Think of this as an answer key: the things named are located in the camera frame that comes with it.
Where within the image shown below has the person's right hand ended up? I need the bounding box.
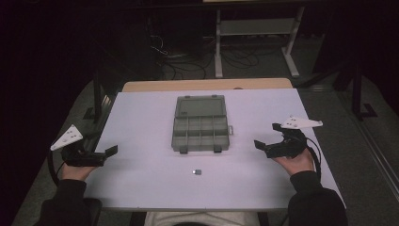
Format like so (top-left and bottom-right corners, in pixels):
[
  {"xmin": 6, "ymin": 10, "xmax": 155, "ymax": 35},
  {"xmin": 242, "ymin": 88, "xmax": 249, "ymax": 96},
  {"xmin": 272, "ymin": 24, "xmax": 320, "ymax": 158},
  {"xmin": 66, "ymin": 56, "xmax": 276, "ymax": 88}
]
[{"xmin": 272, "ymin": 147, "xmax": 316, "ymax": 177}]

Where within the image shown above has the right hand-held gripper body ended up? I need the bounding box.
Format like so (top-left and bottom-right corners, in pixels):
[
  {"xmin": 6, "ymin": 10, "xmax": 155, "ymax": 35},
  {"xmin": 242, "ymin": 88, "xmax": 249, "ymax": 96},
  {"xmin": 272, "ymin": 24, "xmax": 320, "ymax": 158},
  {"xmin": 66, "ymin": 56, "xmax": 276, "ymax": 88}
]
[{"xmin": 265, "ymin": 115, "xmax": 324, "ymax": 159}]

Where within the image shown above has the grey clear plastic compartment box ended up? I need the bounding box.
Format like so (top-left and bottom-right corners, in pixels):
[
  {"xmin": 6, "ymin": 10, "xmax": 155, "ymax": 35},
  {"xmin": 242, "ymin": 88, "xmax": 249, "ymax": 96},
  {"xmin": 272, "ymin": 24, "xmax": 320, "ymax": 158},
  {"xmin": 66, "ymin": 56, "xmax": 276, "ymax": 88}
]
[{"xmin": 170, "ymin": 94, "xmax": 235, "ymax": 155}]

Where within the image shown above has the black metal stand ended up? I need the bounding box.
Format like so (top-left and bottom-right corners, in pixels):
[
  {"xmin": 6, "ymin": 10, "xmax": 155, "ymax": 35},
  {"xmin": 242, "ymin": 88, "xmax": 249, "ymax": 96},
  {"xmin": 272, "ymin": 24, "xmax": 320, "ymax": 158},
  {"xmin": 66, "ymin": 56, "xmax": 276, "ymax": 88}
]
[
  {"xmin": 82, "ymin": 67, "xmax": 111, "ymax": 121},
  {"xmin": 350, "ymin": 58, "xmax": 379, "ymax": 122}
]

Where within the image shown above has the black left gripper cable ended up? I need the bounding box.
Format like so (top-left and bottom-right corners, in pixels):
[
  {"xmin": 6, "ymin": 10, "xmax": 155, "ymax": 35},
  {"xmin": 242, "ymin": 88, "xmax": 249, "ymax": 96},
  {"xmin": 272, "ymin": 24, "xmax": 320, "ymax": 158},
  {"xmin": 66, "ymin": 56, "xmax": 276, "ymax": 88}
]
[{"xmin": 46, "ymin": 150, "xmax": 66, "ymax": 186}]

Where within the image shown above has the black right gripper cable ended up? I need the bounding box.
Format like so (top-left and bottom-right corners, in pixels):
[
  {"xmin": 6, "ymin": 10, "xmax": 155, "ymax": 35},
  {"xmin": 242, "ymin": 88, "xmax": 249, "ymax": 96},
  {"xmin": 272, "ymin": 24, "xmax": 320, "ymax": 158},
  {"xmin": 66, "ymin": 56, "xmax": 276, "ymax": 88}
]
[{"xmin": 304, "ymin": 137, "xmax": 323, "ymax": 183}]

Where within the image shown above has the white metal table frame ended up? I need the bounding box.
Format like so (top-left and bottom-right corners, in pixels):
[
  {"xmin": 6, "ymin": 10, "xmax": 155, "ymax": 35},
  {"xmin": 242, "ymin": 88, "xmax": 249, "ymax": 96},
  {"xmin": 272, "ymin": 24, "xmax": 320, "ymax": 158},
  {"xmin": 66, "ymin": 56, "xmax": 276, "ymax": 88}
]
[{"xmin": 214, "ymin": 6, "xmax": 306, "ymax": 79}]

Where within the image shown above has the person's left hand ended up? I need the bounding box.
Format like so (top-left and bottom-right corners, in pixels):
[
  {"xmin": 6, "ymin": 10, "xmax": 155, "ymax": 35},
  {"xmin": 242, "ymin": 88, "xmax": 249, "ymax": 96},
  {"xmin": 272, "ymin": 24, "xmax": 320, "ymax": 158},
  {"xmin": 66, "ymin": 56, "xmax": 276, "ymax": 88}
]
[{"xmin": 59, "ymin": 163, "xmax": 99, "ymax": 182}]

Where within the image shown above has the person's lap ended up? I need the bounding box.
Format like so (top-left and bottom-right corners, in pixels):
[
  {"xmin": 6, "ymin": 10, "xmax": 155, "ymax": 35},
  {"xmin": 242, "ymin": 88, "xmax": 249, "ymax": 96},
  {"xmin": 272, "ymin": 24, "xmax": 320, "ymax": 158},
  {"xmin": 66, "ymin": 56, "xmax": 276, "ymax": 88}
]
[{"xmin": 144, "ymin": 210, "xmax": 262, "ymax": 226}]

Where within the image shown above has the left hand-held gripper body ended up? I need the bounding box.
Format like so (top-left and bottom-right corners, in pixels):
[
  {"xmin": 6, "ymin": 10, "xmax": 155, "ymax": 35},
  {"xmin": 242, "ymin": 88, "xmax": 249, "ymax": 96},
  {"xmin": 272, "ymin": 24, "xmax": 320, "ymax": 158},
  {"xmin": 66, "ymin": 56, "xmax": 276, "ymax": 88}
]
[{"xmin": 50, "ymin": 124, "xmax": 107, "ymax": 168}]

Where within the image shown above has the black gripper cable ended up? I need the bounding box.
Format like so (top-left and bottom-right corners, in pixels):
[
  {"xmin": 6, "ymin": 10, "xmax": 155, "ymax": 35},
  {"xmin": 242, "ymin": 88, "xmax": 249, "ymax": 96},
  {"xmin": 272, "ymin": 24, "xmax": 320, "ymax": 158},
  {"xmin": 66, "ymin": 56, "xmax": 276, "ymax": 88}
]
[
  {"xmin": 46, "ymin": 150, "xmax": 66, "ymax": 186},
  {"xmin": 304, "ymin": 137, "xmax": 323, "ymax": 183}
]

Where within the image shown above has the tangle of floor cables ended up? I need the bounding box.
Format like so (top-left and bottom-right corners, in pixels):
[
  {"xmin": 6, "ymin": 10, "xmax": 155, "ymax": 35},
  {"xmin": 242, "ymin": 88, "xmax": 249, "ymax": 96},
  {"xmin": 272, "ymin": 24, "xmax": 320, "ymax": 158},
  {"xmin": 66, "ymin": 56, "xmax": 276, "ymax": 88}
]
[{"xmin": 149, "ymin": 33, "xmax": 262, "ymax": 81}]
------------------------------------
This task calls for an exact copy of the data above, without pictures.

_REPLY_.
Think of this as an answer key: the things named are located in the camera frame that comes with it.
Where within the image shown below has the person's right hand ended up? I need the bounding box.
Format like so (top-left and bottom-right corners, in pixels):
[
  {"xmin": 6, "ymin": 10, "xmax": 155, "ymax": 35},
  {"xmin": 242, "ymin": 88, "xmax": 249, "ymax": 96},
  {"xmin": 272, "ymin": 24, "xmax": 320, "ymax": 158},
  {"xmin": 66, "ymin": 56, "xmax": 276, "ymax": 88}
]
[{"xmin": 272, "ymin": 147, "xmax": 316, "ymax": 177}]

Where within the image shown above has the right hand-held gripper body ended up? I need the bounding box.
Format like so (top-left and bottom-right corners, in pixels):
[
  {"xmin": 6, "ymin": 10, "xmax": 155, "ymax": 35},
  {"xmin": 242, "ymin": 88, "xmax": 249, "ymax": 96},
  {"xmin": 272, "ymin": 24, "xmax": 320, "ymax": 158},
  {"xmin": 66, "ymin": 56, "xmax": 276, "ymax": 88}
]
[{"xmin": 265, "ymin": 115, "xmax": 324, "ymax": 159}]

Where within the image shown above has the grey clear plastic compartment box ended up? I need the bounding box.
Format like so (top-left and bottom-right corners, in pixels):
[
  {"xmin": 6, "ymin": 10, "xmax": 155, "ymax": 35},
  {"xmin": 242, "ymin": 88, "xmax": 249, "ymax": 96},
  {"xmin": 272, "ymin": 24, "xmax": 320, "ymax": 158},
  {"xmin": 66, "ymin": 56, "xmax": 276, "ymax": 88}
]
[{"xmin": 170, "ymin": 94, "xmax": 235, "ymax": 155}]

Where within the image shown above has the black metal stand ended up? I need the bounding box.
Format like so (top-left and bottom-right corners, in pixels):
[
  {"xmin": 6, "ymin": 10, "xmax": 155, "ymax": 35},
  {"xmin": 242, "ymin": 88, "xmax": 249, "ymax": 96},
  {"xmin": 272, "ymin": 24, "xmax": 320, "ymax": 158},
  {"xmin": 66, "ymin": 56, "xmax": 276, "ymax": 88}
]
[
  {"xmin": 82, "ymin": 67, "xmax": 111, "ymax": 121},
  {"xmin": 350, "ymin": 58, "xmax": 379, "ymax": 122}
]

Where within the image shown above has the black left gripper cable ended up? I need the bounding box.
Format like so (top-left and bottom-right corners, in pixels):
[
  {"xmin": 6, "ymin": 10, "xmax": 155, "ymax": 35},
  {"xmin": 242, "ymin": 88, "xmax": 249, "ymax": 96},
  {"xmin": 272, "ymin": 24, "xmax": 320, "ymax": 158},
  {"xmin": 66, "ymin": 56, "xmax": 276, "ymax": 88}
]
[{"xmin": 46, "ymin": 150, "xmax": 66, "ymax": 186}]

Where within the image shown above has the black right gripper cable ended up? I need the bounding box.
Format like so (top-left and bottom-right corners, in pixels):
[
  {"xmin": 6, "ymin": 10, "xmax": 155, "ymax": 35},
  {"xmin": 242, "ymin": 88, "xmax": 249, "ymax": 96},
  {"xmin": 272, "ymin": 24, "xmax": 320, "ymax": 158},
  {"xmin": 66, "ymin": 56, "xmax": 276, "ymax": 88}
]
[{"xmin": 304, "ymin": 137, "xmax": 323, "ymax": 183}]

Where within the image shown above has the white metal table frame ended up? I need the bounding box.
Format like so (top-left and bottom-right corners, in pixels):
[
  {"xmin": 6, "ymin": 10, "xmax": 155, "ymax": 35},
  {"xmin": 242, "ymin": 88, "xmax": 249, "ymax": 96},
  {"xmin": 272, "ymin": 24, "xmax": 320, "ymax": 158},
  {"xmin": 66, "ymin": 56, "xmax": 276, "ymax": 88}
]
[{"xmin": 214, "ymin": 6, "xmax": 306, "ymax": 79}]

Where within the image shown above has the person's left hand ended up? I need the bounding box.
Format like so (top-left and bottom-right corners, in pixels):
[
  {"xmin": 6, "ymin": 10, "xmax": 155, "ymax": 35},
  {"xmin": 242, "ymin": 88, "xmax": 249, "ymax": 96},
  {"xmin": 272, "ymin": 24, "xmax": 320, "ymax": 158},
  {"xmin": 66, "ymin": 56, "xmax": 276, "ymax": 88}
]
[{"xmin": 59, "ymin": 163, "xmax": 99, "ymax": 182}]

Where within the image shown above has the person's lap ended up? I need the bounding box.
Format like so (top-left and bottom-right corners, in pixels):
[
  {"xmin": 6, "ymin": 10, "xmax": 155, "ymax": 35},
  {"xmin": 242, "ymin": 88, "xmax": 249, "ymax": 96},
  {"xmin": 272, "ymin": 24, "xmax": 320, "ymax": 158},
  {"xmin": 66, "ymin": 56, "xmax": 276, "ymax": 88}
]
[{"xmin": 144, "ymin": 210, "xmax": 262, "ymax": 226}]

Where within the image shown above has the left hand-held gripper body ended up? I need the bounding box.
Format like so (top-left and bottom-right corners, in pixels):
[
  {"xmin": 6, "ymin": 10, "xmax": 155, "ymax": 35},
  {"xmin": 242, "ymin": 88, "xmax": 249, "ymax": 96},
  {"xmin": 272, "ymin": 24, "xmax": 320, "ymax": 158},
  {"xmin": 66, "ymin": 56, "xmax": 276, "ymax": 88}
]
[{"xmin": 50, "ymin": 124, "xmax": 107, "ymax": 168}]

Where within the image shown above has the black gripper cable ended up? I need the bounding box.
Format like so (top-left and bottom-right corners, in pixels):
[
  {"xmin": 6, "ymin": 10, "xmax": 155, "ymax": 35},
  {"xmin": 242, "ymin": 88, "xmax": 249, "ymax": 96},
  {"xmin": 272, "ymin": 24, "xmax": 320, "ymax": 158},
  {"xmin": 66, "ymin": 56, "xmax": 276, "ymax": 88}
]
[
  {"xmin": 46, "ymin": 150, "xmax": 66, "ymax": 186},
  {"xmin": 304, "ymin": 137, "xmax": 323, "ymax": 183}
]

Where within the image shown above has the tangle of floor cables ended up? I need the bounding box.
Format like so (top-left and bottom-right corners, in pixels):
[
  {"xmin": 6, "ymin": 10, "xmax": 155, "ymax": 35},
  {"xmin": 242, "ymin": 88, "xmax": 249, "ymax": 96},
  {"xmin": 272, "ymin": 24, "xmax": 320, "ymax": 158},
  {"xmin": 66, "ymin": 56, "xmax": 276, "ymax": 88}
]
[{"xmin": 149, "ymin": 33, "xmax": 262, "ymax": 81}]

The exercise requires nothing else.